Since its first detection in Wuhan, China, in December 2019, COVID-19 has emerged as a massive global pandemic disease. On January 30, 2020, the World Health Organization (WHO) declared the outbreak as a Public Health Emergency of International Concern. The WHO declared COVID-19 a pandemic on March 11, 2020. In this context, on April 4, 2020, Carlos Correa, the Executive Director of the South Centre, wrote an open letter to Director-Generals of the WHO, WTO, World Intellectual Property Organization (WIPO) to highlight the concern that obligations of the WTO Member States under the TRIPS Agreement present a hurdle in timely advancement and universal supply of Corona vaccine and related medical technologies. The exclusive rights granted to patent owners negatively impact the affordable and universal supply of innovative health technologies by allowing supra-competitive pricing and by imposing restrictions on massive-scale manufacturing across the globe. Correa appealed to Director-Generals of the WHO, WTO, and WIPO to support use of Article 73(b) of the TRIPS Agreement to ’suspend the enforcement of any intellectual property rights (including patents, designs and trade secrets) that may pose an obstacle to the procurement or local manufacturing of the products and devices necessary to protect their populations’. Subsequently, some other scholars and commentators like Henning Grosse Ruse-Khan, Imogen Saunders, Nirmalya Syam, and Emmanuel Kolawole Oke discussed the possibility of invoking the national security exceptions in the WTO regime.

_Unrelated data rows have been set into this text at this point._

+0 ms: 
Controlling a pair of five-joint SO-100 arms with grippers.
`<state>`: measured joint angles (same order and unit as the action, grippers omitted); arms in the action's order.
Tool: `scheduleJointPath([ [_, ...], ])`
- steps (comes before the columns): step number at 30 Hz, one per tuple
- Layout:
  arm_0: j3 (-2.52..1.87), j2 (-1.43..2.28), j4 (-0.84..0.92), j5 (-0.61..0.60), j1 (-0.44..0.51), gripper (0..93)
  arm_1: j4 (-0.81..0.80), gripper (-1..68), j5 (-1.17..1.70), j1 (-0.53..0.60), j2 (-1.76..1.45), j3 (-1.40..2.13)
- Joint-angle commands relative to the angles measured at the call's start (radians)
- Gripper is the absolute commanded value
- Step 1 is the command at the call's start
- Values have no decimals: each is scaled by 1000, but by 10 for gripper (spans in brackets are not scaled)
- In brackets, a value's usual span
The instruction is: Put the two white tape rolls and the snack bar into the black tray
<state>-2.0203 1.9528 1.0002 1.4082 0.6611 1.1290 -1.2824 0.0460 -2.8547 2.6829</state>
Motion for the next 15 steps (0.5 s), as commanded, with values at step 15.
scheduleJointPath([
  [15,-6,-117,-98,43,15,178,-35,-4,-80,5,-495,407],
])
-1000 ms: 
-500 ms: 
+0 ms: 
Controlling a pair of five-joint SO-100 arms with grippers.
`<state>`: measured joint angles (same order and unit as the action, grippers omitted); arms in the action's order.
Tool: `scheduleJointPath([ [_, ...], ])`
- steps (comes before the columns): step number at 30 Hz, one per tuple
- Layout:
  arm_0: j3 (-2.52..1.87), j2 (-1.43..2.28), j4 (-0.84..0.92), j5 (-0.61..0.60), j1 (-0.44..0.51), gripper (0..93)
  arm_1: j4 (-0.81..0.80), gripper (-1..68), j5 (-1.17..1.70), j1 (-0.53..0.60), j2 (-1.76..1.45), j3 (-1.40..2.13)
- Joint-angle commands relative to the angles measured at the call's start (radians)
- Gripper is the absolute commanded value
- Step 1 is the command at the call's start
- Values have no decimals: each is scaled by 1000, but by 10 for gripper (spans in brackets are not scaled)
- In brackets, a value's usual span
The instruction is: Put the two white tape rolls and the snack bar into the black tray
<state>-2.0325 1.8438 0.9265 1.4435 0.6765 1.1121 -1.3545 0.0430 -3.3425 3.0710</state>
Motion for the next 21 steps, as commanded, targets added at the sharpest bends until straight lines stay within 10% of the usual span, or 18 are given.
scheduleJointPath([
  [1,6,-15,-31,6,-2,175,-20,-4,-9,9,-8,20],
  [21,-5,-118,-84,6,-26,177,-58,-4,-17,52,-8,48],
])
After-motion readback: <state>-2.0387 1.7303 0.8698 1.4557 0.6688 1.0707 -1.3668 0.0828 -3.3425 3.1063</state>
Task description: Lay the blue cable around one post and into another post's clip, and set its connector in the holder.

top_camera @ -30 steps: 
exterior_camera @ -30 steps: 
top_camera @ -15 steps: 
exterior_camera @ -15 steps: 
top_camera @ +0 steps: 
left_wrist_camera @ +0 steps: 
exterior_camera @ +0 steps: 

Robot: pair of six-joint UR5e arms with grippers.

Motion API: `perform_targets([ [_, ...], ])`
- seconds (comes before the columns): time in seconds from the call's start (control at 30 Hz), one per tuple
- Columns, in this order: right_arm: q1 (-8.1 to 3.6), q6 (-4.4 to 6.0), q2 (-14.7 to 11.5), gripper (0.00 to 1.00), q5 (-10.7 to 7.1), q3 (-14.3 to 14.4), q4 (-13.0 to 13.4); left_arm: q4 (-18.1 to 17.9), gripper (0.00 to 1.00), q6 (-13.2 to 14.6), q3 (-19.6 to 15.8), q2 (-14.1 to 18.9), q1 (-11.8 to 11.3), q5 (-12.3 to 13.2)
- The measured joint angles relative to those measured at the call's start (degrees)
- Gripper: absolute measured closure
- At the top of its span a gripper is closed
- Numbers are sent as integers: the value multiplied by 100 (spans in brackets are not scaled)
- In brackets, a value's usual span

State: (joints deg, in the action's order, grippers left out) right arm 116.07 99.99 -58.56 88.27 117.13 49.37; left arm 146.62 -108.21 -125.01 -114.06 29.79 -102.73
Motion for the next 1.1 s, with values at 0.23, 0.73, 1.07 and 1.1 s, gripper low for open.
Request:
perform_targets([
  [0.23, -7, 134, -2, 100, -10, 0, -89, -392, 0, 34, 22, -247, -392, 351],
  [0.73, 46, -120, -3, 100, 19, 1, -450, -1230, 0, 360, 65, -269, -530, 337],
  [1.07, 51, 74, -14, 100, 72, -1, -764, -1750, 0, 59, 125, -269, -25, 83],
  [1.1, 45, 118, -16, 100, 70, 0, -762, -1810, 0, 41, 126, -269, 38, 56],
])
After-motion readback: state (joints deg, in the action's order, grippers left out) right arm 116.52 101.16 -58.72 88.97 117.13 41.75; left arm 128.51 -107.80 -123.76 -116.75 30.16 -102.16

Article 73(b) of the TRIPS Agreement, which mirrors Article XXI of General Agreement on Tariffs and Trade (GATT), allows WTO Member States to temporarily suspend their intellectual property commitments. It is essentially a safeguard clause which reads as:
Nothing in this Agreement shall be construed:
(b) to prevent a Member from taking any action which it considers necessary for the protection of its essential security interests;
(i) relating to fissionable materials or the materials from which they are derived;
(ii) relating to the traffic in arms, ammunition and implements of war and to such traffic in other goods and materials as is carried on directly or indirectly for the purpose of supplying a military establishment;
(iii) taken in time of war or other emergency in international relations;
This TRIPS flexibility allows WTO Member States to suspend their substantive obligations by providing the justification of protecting their essential security interests. The trade-related security exceptions were initially drafted in the Charter for an International Trade Organization (ITO) or Havana Charter 1948. Military and strategic interests formed the core of security exceptions as negotiations for these exceptions occurred in the broader context of the Cold War between the U.S. and the Soviet Union. Security exceptions from the failed ITO Charter were transplanted into the General Agreement on Tariffs and Trade (GATT) under Article XXI. The same security exceptions were later transplanted into TRIPS Agreement under Article 73. The vague language of the provision drafted in the Cold War period suggests that the strategic rivals wanted to retain wide discretion and flexibility in security matters.
The WTO Member States enjoy a wide margin of discretion because of the broad scope of the ambiguous phrases like ‘which it considers’, ‘essential security interests’, and international ‘emergency’ used in this clause. The use of security exceptions is, however, not totally self-judging as it is reviewable and subject to dispute-settlement proceedings by the WTO Dispute Settlement Body (DSB). The recent Panel Report, Russia – Measures Concerning Traffic in Transit provided a comprehensive interpretation of security exceptions and set out a two-step framework: the existence of a war, emergency or other basis for invoking the provision, which is subject to objective determination; and the necessity of the trade-related security measure, which is subject to a good-faith test. Though the good-faith test has not been formulated clearly, diplomacy and invoking members’ good faith are considered as the best constraint on trade-related security measures.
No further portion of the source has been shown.